**Data extract:**

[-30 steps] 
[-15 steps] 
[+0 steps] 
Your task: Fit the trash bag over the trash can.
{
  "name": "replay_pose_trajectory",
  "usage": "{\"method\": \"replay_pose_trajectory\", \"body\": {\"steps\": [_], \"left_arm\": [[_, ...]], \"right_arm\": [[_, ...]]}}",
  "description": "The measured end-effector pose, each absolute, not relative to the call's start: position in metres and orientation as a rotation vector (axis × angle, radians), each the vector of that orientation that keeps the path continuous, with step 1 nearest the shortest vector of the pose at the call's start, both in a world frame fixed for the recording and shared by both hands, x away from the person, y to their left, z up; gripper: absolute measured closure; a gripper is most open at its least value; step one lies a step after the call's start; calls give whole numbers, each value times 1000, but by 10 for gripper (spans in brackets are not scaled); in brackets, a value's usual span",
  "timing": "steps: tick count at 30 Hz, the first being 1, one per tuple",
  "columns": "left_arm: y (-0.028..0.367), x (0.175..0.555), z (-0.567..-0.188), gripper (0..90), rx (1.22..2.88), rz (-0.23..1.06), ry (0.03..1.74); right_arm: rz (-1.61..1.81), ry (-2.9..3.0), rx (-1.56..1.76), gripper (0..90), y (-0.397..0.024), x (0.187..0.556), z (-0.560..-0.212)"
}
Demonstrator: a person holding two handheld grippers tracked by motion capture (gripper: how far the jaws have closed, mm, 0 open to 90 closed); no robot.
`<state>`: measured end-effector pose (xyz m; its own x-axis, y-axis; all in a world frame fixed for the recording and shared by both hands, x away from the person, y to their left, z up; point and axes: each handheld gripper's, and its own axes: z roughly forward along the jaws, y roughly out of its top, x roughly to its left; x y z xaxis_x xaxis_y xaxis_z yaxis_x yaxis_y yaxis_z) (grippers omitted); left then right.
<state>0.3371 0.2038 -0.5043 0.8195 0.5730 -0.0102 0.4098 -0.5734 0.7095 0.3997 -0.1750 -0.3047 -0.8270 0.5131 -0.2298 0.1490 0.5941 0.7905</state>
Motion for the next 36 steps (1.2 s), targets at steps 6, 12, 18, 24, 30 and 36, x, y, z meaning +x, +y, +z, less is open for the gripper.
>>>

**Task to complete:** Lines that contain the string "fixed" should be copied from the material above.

**Reply:**
  "description": "The measured end-effector pose, each absolute, not relative to the call's start: position in metres and orientation as a rotation vector (axis × angle, radians), each the vector of that orientation that keeps the path continuous, with step 1 nearest the shortest vector of the pose at the call's start, both in a world frame fixed for the recording and shared by both hands, x away from the person, y to their left, z up; gripper: absolute measured closure; a gripper is most open at its least value; step one lies a step after the call's start; calls give whole numbers, each value times 1000, but by 10 for gripper (spans in brackets are not scaled); in brackets, a value's usual span",
`<state>`: measured end-effector pose (xyz m; its own x-axis, y-axis; all in a world frame fixed for the recording and shared by both hands, x away from the person, y to their left, z up; point and axes: each handheld gripper's, and its own axes: z roughly forward along the jaws, y roughly out of its top, x roughly to its left; x y z xaxis_x xaxis_y xaxis_z yaxis_x yaxis_y yaxis_z) (grippers omitted); left then right.

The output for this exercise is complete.